Sure, I wish that more of what we were getting rid of either had more of a value to someone else or that there was some good way of getting what might have some use to the people who need it. Unfortunately, people like me don’t like to drop off cheap crap at the Salvation Army; we want to be seen leaving good, presentable, quality things that will serve someone else well.
And maybe that’s where the confession comes in. At some point, the contents of a house are no longer some incoherent mishmash of college stuff, parental cast-offs, wedding gifts, bargains, and furnishing choices made largely because of a lack of money. At some point, the contents of a house are supposed to be us, are supposed to be the mature, tasteful representations of who we have become through education and hard work. The adult, children-are-grown-up home is supposed to represent a rational progression of life choices that have gotten us to this place of finally being able to have the home we want to have.

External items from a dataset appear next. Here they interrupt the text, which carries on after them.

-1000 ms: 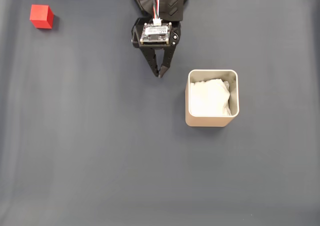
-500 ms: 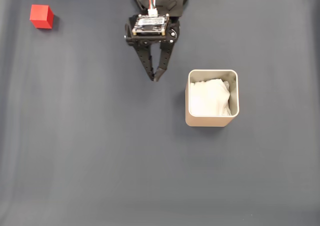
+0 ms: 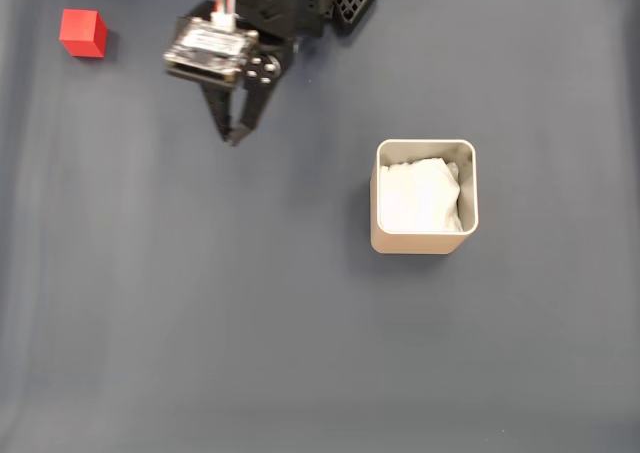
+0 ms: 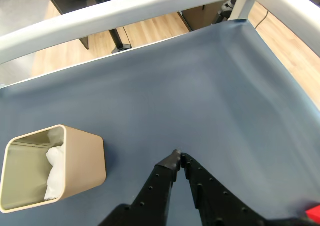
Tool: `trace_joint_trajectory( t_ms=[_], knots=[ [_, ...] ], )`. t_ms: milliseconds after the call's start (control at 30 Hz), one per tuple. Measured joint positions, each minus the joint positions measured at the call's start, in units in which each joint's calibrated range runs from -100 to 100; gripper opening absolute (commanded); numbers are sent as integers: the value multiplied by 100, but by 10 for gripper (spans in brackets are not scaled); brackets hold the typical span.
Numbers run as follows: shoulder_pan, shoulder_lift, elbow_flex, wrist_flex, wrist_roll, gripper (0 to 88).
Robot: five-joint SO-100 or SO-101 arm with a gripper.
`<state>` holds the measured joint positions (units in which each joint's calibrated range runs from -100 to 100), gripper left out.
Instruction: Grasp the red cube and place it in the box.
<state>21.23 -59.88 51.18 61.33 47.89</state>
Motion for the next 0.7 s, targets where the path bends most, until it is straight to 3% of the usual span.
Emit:
trace_joint_trajectory(
  t_ms=[300, 700],
  knots=[
    [924, 838, -1102, 658, 225, 3],
    [2240, 1427, -1321, 739, 552, 3]
  ],
)
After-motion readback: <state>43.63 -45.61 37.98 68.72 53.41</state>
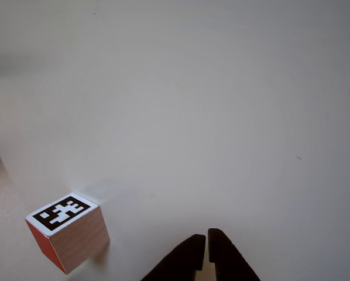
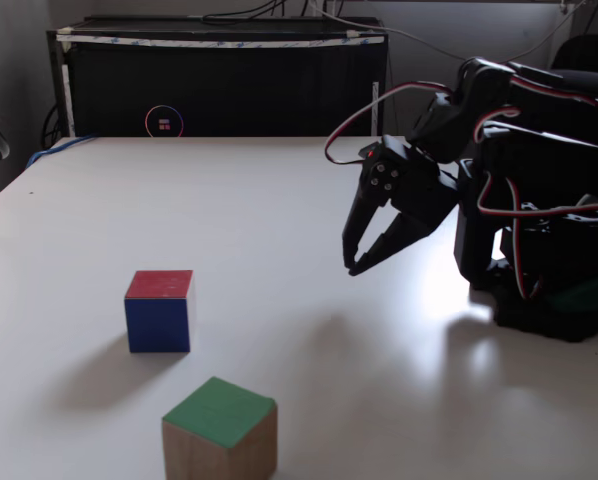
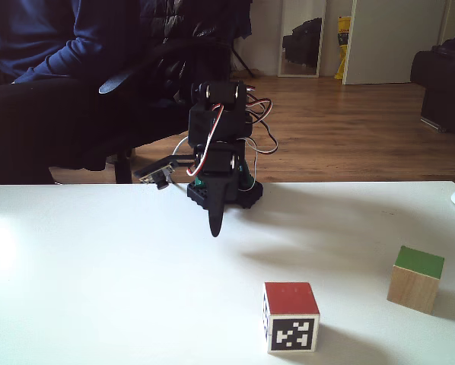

But I think we know, especially when we walk down to a basement room filled with things we couldn’t figure out what to do with, that that isn’t the case. There may have been the occasional rational choice, but so much of what we did was by chance, by luck, by misguided instinct, by avoidance of what we couldn’t deal with at the time. We know that lurking in the junk rooms and junk drawers and laundry rooms and attics and closets of what will soon be a much more beautiful home are the reminders of all of the wrong paths we took, from the big decision to the small purchase.
And even though we are taking great pleasure right now in getting rid of so much of what we don’t want anymore, I trust that one day our older selves will have no trouble looking at us as we are now and seeing similar evidence of the same kinds of foolishnesses we have worked all weekend to expurgate.